Basic data analysis and visualization using pandas.
For this project, I used a dataset from Kaggle entitled "Uber Data Analysis🚗 🚕" (link: https://www.kaggle.com/datasets/bhanupratapbiswas/uber-data-analysis). The dataset contains information related to specific Uber rides, including their start and end timestamps, starting and ending locations, ride category and purpose, etc.
Upon a brief overview of the data, I formulated the following Uber stakeholder questions to analyze:
- What are the top 20 most popular starting cities?
- Which five starting cities have the highest average ride length?
- What is the average speed of each ride in miles per hour?
- How does the average miles per hour compare among ride purposes?
- What percentage of business rides start and stop in the same city?

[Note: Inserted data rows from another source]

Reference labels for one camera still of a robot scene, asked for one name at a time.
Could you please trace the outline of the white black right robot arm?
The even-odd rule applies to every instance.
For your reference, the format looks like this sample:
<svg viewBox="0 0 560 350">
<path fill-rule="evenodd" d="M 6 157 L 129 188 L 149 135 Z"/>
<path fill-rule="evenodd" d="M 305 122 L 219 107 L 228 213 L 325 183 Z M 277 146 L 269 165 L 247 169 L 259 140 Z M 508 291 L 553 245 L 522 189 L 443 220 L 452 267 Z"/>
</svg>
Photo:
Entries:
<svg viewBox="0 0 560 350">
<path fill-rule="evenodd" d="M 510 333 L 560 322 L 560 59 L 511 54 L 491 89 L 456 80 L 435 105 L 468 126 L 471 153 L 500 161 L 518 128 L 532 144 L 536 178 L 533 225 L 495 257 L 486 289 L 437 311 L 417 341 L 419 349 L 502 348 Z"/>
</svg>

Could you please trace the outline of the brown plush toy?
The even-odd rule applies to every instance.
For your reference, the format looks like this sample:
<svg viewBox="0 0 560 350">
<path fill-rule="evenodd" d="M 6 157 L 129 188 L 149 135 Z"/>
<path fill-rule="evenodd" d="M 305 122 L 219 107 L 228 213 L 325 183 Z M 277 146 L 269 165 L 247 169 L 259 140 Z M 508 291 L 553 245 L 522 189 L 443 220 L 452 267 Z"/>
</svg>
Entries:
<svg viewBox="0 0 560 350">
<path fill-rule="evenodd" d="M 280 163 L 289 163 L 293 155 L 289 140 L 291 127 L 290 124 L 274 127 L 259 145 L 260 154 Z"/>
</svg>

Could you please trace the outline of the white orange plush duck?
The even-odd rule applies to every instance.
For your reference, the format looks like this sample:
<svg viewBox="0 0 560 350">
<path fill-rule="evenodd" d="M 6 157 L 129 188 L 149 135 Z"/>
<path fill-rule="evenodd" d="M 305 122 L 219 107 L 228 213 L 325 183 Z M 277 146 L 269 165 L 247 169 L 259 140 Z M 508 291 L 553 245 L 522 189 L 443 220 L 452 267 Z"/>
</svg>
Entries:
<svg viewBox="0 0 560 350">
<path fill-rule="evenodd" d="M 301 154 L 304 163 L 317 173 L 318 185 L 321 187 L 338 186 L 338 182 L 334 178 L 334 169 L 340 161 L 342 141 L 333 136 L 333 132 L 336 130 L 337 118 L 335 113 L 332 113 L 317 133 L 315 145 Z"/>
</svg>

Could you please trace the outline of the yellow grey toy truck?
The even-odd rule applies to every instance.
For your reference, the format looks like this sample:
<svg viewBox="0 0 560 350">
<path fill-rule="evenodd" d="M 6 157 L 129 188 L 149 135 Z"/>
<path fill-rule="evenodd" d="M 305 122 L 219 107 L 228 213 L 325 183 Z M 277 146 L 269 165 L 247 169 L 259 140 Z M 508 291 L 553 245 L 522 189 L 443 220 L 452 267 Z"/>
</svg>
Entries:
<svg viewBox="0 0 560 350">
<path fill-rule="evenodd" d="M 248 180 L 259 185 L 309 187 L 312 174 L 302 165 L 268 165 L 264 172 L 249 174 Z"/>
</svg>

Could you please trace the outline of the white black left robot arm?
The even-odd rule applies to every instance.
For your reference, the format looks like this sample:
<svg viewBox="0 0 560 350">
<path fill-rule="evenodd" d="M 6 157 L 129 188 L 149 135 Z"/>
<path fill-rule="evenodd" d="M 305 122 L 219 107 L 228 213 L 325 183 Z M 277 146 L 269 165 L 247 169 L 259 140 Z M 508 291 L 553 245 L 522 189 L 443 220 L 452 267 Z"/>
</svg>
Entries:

I answered these questions using the Python pandas package. I used a Jupyter notebook as the coding environment. The general workflow is as follows:
- Download the Kaggle Zip file for the dataset. NOTE: In future projects, I will demonstrate how to interact with the Kaggle API to download datasets directly from Kaggle to the Jupyter notebook.
- Unzip the Zip file to gain access to the .csv that contains our dataset.
- Read the .csv into a pandas DataFrame.
- Perform some basic data cleansing and transformation, including dropping unneccesary rows, editing column names, changing data types, and identifying columns with missing values.
- Answer our five questions using analytical methods within Python. Some techniques I used include slicing, DataFrame operations, filtering, grouping, sorting, and datetime operations.
- Create a basic visualization to showcase our answer to Question 4.
After cleaning and analyzing the data, here are the main takeaways and insights gained:
- The dataset is highly focused on the city of Cary, though a wide variety of cities are represented. In this particular dataset, Cary appears to be an extremely popular Uber market.
- The average MPH of an Uber ride depends heavily on the purpose of the rides. Commute rides have the highest average miles per hour, while airport/travel rides are typically the slowest.